What needs to be done –
The required result is a copy of each line below in which "robot" appears.

##### Exercise input #####

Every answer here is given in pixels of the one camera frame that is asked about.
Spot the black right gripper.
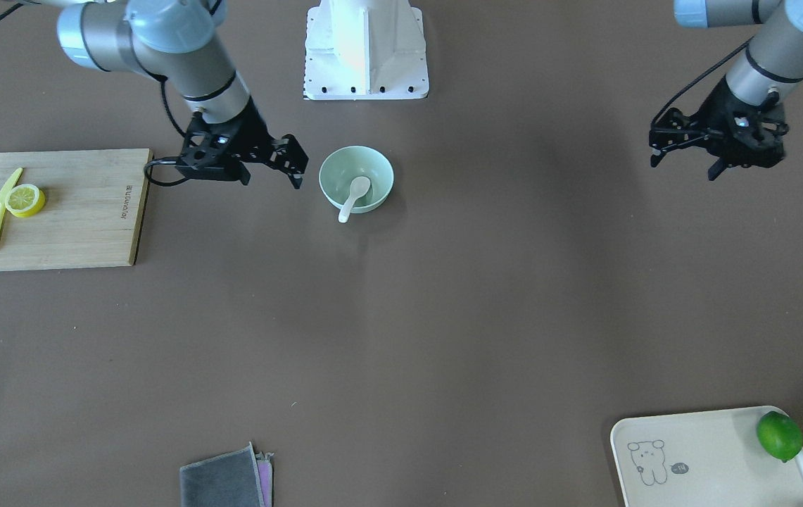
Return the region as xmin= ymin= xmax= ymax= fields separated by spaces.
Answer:
xmin=229 ymin=97 xmax=309 ymax=189

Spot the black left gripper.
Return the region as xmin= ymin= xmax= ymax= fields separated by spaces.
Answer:
xmin=697 ymin=77 xmax=788 ymax=182

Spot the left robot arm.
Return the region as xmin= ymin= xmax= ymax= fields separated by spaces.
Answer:
xmin=674 ymin=1 xmax=803 ymax=180

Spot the white ceramic spoon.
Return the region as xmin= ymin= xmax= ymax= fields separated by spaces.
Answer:
xmin=338 ymin=176 xmax=370 ymax=223

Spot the light green ceramic bowl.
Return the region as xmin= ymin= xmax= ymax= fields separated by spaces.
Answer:
xmin=319 ymin=146 xmax=396 ymax=214

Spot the beige rabbit tray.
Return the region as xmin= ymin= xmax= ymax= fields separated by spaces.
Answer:
xmin=610 ymin=406 xmax=803 ymax=506

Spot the folded grey cloth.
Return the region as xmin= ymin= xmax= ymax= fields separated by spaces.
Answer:
xmin=179 ymin=442 xmax=274 ymax=506

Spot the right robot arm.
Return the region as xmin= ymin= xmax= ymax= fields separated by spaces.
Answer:
xmin=56 ymin=1 xmax=308 ymax=189

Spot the black camera cable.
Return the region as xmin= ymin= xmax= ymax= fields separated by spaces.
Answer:
xmin=143 ymin=74 xmax=194 ymax=188
xmin=651 ymin=39 xmax=754 ymax=127

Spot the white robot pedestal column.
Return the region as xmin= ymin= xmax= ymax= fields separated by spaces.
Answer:
xmin=305 ymin=1 xmax=426 ymax=85

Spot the halved lemon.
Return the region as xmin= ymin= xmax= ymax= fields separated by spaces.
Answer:
xmin=4 ymin=184 xmax=46 ymax=218

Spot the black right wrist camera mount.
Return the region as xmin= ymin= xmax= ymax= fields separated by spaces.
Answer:
xmin=175 ymin=111 xmax=251 ymax=185

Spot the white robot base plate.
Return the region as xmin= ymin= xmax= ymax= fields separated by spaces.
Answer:
xmin=303 ymin=1 xmax=430 ymax=101

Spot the green lime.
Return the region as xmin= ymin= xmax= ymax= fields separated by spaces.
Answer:
xmin=756 ymin=411 xmax=803 ymax=463

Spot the bamboo cutting board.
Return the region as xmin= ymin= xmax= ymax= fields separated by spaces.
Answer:
xmin=0 ymin=148 xmax=151 ymax=272

#####

Result of the task –
Spot the left robot arm.
Spot the right robot arm.
Spot the white robot pedestal column.
Spot the white robot base plate.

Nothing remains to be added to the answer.